Given the listing below, the answer must be only the number of lines containing the string "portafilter".
☆ ☆ ☆ ☆
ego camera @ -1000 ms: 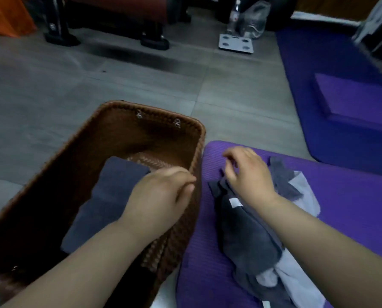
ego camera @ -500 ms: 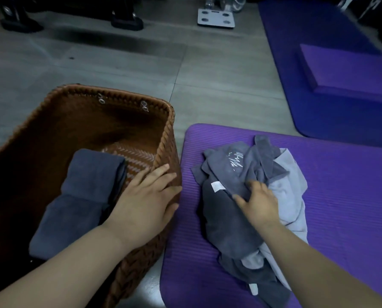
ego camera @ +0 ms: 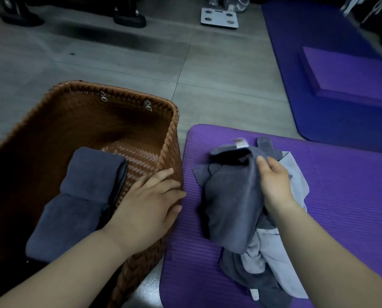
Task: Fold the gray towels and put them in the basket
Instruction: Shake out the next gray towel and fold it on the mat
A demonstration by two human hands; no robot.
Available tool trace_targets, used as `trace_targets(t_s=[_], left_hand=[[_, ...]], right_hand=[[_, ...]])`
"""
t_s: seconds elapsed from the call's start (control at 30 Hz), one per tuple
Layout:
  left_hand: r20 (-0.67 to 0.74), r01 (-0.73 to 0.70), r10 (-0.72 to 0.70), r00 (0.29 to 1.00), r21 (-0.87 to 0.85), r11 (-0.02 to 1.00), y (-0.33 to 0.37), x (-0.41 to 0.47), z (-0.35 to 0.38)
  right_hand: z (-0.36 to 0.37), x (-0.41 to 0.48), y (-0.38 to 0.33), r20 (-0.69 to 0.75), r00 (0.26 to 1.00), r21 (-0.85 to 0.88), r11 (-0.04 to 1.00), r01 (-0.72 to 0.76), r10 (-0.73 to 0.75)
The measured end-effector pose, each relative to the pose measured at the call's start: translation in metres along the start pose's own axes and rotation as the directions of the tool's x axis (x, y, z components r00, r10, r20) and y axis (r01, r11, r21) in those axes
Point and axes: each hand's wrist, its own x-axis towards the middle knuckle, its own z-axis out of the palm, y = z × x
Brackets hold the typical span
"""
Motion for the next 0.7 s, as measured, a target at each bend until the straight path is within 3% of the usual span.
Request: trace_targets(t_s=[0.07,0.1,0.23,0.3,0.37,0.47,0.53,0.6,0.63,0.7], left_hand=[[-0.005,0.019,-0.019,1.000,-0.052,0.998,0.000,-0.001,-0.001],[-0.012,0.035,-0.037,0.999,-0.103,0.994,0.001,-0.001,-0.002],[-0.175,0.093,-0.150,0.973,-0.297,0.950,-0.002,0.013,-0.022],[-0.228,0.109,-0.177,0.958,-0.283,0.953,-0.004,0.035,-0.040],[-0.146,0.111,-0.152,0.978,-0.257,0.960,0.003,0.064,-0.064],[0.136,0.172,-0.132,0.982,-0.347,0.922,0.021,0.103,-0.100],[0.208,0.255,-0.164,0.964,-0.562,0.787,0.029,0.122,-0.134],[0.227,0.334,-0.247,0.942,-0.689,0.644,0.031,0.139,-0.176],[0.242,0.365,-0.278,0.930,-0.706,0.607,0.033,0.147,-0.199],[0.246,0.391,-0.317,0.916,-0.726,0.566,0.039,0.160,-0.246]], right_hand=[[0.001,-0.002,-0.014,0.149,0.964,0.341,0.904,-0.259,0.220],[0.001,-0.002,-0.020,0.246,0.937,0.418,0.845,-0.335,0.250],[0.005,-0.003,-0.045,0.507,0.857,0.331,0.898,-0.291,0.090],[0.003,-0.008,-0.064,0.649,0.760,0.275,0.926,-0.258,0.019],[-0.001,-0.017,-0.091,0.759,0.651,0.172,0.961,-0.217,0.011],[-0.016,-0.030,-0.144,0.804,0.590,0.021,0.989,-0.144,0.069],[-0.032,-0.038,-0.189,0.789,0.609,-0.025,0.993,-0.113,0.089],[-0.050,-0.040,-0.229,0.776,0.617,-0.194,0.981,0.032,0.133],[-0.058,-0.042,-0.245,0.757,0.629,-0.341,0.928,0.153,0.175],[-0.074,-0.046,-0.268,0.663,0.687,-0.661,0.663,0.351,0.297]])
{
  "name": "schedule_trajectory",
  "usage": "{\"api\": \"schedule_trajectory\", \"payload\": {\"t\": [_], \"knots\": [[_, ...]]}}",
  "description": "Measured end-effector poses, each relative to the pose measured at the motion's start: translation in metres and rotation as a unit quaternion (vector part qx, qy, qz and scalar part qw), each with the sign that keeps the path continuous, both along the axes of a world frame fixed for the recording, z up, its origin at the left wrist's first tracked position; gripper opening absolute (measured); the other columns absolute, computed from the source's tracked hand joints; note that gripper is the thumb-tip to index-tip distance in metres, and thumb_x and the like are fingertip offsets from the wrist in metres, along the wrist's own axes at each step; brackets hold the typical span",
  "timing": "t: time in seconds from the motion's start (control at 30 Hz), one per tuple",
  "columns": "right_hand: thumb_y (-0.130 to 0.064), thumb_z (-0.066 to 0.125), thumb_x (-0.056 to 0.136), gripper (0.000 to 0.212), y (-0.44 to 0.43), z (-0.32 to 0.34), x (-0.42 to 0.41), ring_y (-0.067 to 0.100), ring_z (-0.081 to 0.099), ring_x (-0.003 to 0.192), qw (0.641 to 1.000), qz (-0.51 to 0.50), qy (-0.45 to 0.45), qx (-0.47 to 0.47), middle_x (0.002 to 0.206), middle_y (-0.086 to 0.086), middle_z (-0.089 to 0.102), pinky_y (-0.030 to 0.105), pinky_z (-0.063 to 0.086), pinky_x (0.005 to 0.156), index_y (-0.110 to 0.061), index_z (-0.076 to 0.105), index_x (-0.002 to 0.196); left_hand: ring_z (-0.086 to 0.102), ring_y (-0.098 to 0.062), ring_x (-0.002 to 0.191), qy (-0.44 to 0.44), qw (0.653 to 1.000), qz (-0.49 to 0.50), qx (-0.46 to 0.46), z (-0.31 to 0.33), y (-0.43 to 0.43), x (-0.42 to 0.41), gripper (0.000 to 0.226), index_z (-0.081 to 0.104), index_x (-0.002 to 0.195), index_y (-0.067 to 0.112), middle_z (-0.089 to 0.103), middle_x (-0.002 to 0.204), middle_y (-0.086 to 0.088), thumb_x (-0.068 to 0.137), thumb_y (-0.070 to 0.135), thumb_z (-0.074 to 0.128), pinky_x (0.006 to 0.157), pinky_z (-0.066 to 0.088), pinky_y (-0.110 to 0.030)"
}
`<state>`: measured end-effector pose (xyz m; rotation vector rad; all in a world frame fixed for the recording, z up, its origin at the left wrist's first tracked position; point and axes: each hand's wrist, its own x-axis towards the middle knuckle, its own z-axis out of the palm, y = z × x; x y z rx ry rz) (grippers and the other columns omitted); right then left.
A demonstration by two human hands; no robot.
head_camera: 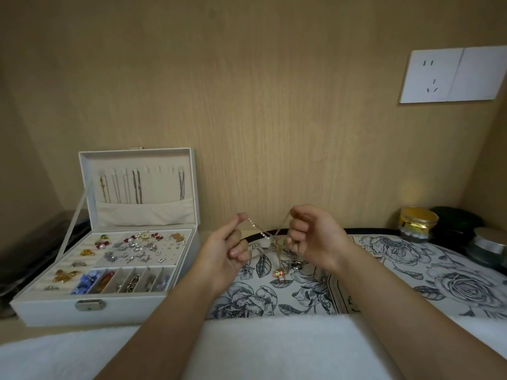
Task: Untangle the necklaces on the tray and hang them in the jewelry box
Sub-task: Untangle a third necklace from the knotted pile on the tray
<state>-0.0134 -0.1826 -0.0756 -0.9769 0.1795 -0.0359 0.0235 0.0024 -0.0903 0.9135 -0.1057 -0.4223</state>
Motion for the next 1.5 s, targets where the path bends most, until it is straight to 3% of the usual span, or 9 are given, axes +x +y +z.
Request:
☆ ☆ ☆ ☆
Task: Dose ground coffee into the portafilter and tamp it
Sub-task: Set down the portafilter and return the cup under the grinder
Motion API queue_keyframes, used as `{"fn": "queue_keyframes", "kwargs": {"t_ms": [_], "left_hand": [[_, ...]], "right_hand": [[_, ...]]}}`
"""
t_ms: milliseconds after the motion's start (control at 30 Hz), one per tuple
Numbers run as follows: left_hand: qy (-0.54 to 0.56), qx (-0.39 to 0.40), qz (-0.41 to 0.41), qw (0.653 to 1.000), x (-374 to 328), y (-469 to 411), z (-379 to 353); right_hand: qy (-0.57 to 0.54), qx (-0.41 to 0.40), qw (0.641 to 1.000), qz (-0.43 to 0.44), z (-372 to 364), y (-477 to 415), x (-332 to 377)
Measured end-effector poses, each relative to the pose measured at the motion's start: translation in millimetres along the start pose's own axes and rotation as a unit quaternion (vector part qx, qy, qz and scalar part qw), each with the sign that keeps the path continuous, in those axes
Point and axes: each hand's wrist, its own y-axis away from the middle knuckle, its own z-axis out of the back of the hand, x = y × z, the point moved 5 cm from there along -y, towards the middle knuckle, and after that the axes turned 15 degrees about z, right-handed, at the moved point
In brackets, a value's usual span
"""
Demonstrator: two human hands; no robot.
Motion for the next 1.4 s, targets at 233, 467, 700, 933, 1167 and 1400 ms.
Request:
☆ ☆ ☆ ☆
RESULT FOR THIS TASK — 2